Paulo abreu dos santos é suspeito de ter atacado crianças num culto religioso do Seixal

O advogado terá abusado dos menores num espaço considerado sagrado para uma prática religiosa de origem africana, da qual faz parte.

É descrito por quem o conhece como uma pessoa descompensada, sádica e com requintes de malvadez. No entanto, apesar dos comportamentos estranhos, nunca terá havido suspeitas de abusos. Paulo Abreu dos Santos tornou-se membro dos Orixás — uma prática religiosa de origem africana — em 2012, um ano antes de entrar na Ordem dos Advogados. 

O ex-adjunto da ex-ministra da Justiça, que está em prisão preventiva, frequentava o culto com o irmão e a mãe. Além disso, era também habitual o ex-namorado participar nas celebrações do terreiro. Foi precisamente neste espaço, que é considerado sagrado, que terão ocorrido os abusos sexuais 

Ao que tudo indica, as autoridades suspeitam que o advogado poderá ter atacado algumas crianças mais fragilizadas de frequentadores do espaço. Além disso, era também frequente participarem em alguns cultos crianças carenciadas que provinham de instituições, pelo que poderá haver vítimas neste meio. 

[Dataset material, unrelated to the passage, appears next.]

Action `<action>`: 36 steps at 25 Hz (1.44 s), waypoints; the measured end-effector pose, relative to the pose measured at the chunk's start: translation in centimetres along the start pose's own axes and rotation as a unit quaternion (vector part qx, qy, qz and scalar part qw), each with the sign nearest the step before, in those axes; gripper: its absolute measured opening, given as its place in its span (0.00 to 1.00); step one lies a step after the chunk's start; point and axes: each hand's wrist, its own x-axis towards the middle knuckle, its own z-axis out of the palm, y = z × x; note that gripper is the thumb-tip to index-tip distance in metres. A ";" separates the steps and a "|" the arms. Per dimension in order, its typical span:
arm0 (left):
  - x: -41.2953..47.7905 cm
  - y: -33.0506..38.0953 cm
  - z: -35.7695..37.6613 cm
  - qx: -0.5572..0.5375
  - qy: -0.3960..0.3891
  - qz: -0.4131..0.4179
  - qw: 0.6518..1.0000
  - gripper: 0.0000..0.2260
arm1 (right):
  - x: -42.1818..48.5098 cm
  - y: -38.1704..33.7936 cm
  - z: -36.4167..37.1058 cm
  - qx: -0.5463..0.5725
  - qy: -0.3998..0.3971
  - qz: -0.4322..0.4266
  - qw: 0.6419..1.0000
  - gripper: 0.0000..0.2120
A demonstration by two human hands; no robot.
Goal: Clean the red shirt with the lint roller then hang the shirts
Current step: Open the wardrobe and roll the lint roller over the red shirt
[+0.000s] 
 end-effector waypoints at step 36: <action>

Uma crente do culto dos Orixás revelou que o advogado “apenas parecia estar bem quando havia crianças”. No entanto, ainda não foi possível determinar as circunstâncias dos abusos, nem o número de vítimas, uma vez que o telemóvel e o computador apreendidos pela Polícia Judiciária ainda não foram alvo de peritagem.  

Para já, pouco mais se sabe além da confissão de Paulo Abreu dos Santos, que reconheceu o ataque a duas crianças, cujos vídeos das violações estavam no telemóvel. As autoridades não descartam a possibilidade de haver um cúmplice nos ataques sexuais.  

As crianças envolvidas nos abusos têm entre os quatro e os 14 anos e há centenas de imagens pornográficas que foram apreendidas. 

Perante os crimes em causa, o advogado arrisca agora a pena máxima: 25 anos de prisão.